**TASK PROMPT:**
Beginning with the first line below, retype exactly each line through the one containing "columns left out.". Leave out all pictures.
Segment Open
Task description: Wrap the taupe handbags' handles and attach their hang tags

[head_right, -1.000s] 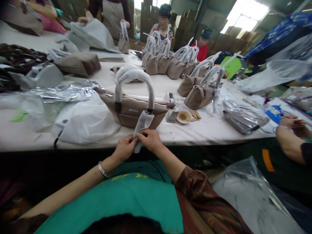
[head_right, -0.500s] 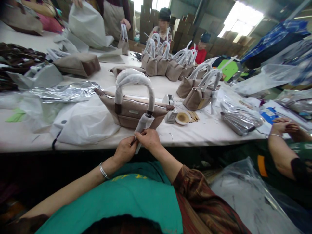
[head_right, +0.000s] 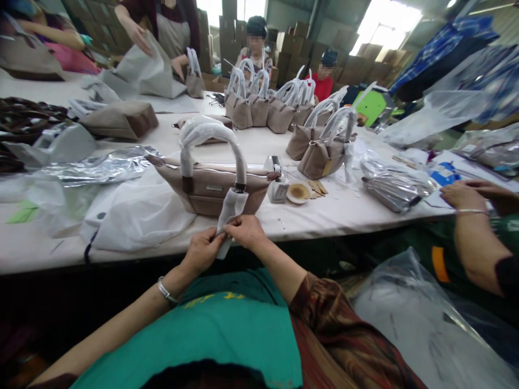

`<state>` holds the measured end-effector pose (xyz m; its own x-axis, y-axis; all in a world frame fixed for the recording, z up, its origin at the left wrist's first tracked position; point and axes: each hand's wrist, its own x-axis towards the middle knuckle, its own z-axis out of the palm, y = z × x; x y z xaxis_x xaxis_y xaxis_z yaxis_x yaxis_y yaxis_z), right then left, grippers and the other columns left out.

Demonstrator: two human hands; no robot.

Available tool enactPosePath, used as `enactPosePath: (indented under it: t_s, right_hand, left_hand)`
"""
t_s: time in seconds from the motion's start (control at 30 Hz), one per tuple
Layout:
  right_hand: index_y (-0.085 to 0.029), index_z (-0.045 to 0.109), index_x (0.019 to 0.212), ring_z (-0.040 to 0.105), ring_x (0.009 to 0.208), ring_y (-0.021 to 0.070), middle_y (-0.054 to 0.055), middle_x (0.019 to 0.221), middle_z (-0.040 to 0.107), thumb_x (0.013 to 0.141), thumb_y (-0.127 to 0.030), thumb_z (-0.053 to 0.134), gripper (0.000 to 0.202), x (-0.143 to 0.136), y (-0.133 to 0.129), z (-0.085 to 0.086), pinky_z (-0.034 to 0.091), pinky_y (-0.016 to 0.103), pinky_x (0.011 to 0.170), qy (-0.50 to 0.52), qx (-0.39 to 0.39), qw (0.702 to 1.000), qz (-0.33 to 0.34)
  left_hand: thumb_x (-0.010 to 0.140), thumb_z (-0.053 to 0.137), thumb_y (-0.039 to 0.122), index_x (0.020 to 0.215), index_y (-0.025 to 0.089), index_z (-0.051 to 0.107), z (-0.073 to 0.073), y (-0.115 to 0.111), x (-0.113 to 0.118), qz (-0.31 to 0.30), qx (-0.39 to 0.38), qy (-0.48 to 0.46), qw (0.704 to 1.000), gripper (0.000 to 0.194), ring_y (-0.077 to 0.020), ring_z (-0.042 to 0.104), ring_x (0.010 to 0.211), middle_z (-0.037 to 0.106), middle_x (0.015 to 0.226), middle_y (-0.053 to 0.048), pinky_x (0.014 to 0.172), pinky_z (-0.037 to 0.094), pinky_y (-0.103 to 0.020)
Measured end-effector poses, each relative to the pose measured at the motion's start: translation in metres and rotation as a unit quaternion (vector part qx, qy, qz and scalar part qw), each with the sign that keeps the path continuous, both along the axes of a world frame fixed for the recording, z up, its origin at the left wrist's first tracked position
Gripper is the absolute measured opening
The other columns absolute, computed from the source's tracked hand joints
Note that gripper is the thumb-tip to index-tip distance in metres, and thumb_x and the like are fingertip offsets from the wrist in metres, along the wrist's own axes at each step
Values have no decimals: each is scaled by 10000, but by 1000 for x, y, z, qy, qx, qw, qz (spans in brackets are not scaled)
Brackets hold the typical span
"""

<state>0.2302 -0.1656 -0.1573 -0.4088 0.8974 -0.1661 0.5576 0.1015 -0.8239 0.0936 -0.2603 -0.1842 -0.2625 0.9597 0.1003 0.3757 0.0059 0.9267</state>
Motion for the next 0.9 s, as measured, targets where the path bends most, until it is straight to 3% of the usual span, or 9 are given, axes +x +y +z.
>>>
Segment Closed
**THE ANSWER:**
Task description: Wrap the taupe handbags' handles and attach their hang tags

[head_right, -1.000s] 
[head_right, -0.500s] 
[head_right, +0.000s] 

`<state>` holds the measured end-effector pose (xyz m; its own x-axis, y-axis; all in a world frame fixed for the recording, z up, its origin at the left wrist's first tracked position; point and axes: each hand's wrist, its own x-axis towards the middle knuckle, its own z-axis out of the palm, y = z × x; x y z xaxis_x xaxis_y xaxis_z yaxis_x yaxis_y yaxis_z), right then left, grippers and the other columns left out.

There is no more to add to the answer.